According to reports, investing giant Fidelity Investments will begin allowing bitcoin investments in its 401(k)s by the middle of this year. Investors will have a separate account on Fidelity’s platform for Bitcoin investments. The account will also have money market investments to hold liquidity.
Dave Gray, Head of Workplace Retirement Product and Platforms at the company, told the Wall Street Journal (WSJ) that demand for their latest offering was ‘organic’ and that cryptocurrencies will shape the way future generations think about investing.
While employers can set their own limits on the investment amounts set aside for Bitcoin, Fidelity will allow them to put up to 20% of their retirement money into cryptocurrencies. That figure is four times as much as is allowed by ForUsAll, a San Francisco-based provider of retirement solutions that began offering a similar service last June.
Fidelity’s announcement comes a month after the Labor Department warned employers including cryptocurrencies in retirement accounts.
“These investments present significant risks and challenges to participants’ retirement accounts, including significant risks of fraud, theft, and loss,” the agency wrote in a compliance assistance release and outlined several problems with cryptocurrencies, including the difficulties in understanding them, their regulatory environment, and valuation metrics.
According to the agency, investors were “less likely” to make informed decisions about cryptocurrencies because they lacked the necessary technical skill and knowledge about its workings.
Fidelity’s Gray told the New York Times that the agency was substituting its own opinion on cryptocurrencies “for what rightly belongs to plan sponsor fiduciaries.” He said the account for holding bitcoin would have “institutional grade security” and would be custodied on the company’s own platform.
Will Fidelity Customers Bite the Bitcoin Bait?
The numbers associated with Fidelity are impressive. The Boston-based giant has 23,000 customers on its retirement platform, 20 million participants in its plans, and $2.7 trillion in assets.

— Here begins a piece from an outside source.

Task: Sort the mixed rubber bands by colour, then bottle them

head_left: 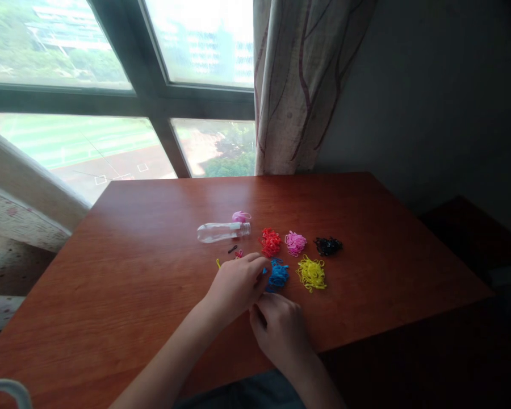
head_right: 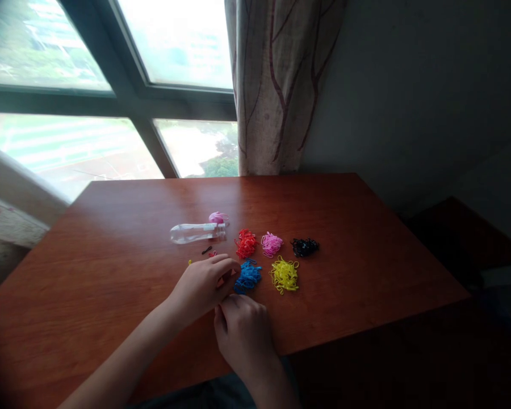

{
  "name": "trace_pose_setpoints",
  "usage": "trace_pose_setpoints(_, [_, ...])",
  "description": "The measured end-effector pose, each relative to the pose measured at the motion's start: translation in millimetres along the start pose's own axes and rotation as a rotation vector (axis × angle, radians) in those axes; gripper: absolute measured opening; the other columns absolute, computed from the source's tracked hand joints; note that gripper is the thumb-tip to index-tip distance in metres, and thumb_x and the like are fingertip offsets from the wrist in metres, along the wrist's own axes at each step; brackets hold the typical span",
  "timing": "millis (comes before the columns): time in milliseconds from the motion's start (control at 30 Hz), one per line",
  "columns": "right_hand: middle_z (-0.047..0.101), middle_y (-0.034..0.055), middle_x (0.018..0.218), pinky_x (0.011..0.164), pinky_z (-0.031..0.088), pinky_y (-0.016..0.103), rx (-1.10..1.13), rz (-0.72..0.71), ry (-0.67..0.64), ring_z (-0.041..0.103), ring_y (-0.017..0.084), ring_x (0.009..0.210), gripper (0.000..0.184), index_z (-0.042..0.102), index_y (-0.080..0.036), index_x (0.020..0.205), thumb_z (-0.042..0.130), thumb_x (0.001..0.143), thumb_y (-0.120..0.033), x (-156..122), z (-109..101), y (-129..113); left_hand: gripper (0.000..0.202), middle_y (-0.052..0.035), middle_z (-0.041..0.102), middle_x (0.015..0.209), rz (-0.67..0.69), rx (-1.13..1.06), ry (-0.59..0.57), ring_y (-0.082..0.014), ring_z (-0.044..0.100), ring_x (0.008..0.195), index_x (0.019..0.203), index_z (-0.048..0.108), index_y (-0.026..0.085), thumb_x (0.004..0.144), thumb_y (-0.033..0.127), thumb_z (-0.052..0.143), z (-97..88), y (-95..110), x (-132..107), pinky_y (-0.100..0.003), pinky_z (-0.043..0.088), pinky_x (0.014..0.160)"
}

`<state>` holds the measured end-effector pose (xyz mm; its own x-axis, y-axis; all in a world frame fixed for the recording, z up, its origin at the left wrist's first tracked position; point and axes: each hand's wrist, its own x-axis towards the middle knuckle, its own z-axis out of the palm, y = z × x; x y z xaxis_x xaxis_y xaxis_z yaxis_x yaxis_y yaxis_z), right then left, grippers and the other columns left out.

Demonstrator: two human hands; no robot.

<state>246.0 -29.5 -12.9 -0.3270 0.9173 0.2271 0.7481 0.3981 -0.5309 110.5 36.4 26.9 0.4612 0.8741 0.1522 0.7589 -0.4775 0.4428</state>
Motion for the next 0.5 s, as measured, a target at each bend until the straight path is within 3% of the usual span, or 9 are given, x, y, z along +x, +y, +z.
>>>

But individual investors are likely to have second thoughts before holding bitcoin directly in their retirement accounts. Financial advisors are still hesitant to recommend cryptocurrencies to clients. And, as I have written before, the costs of such an investment are substantial. Fidelity plans to charge between 0.7% and 0.9% in annual fees to provide services on the platform including custody and administration. Thus, an investment of $10,000 into Bitcoin could incur as much as $90 in annual fees. The cryptocurrency’s volatility, which includes long stretches of double-digit price crashes, means that investors may hold Bitcoin for long stretches of time, multiplying associated fees, making cryptocurrencies an unattractive fit for individuals building a secure nest egg in their retirement account.
For what it is worth, despite the uncertainty plaguing the cryptocurrency ecosystem, the move makes business sense for Fidelity. The company launched a trading and custody platform for institutional investors in 2018. That business has been “incredibly successful”, according to CEO Abigail Johnson. A retail offering expands the market for its platform.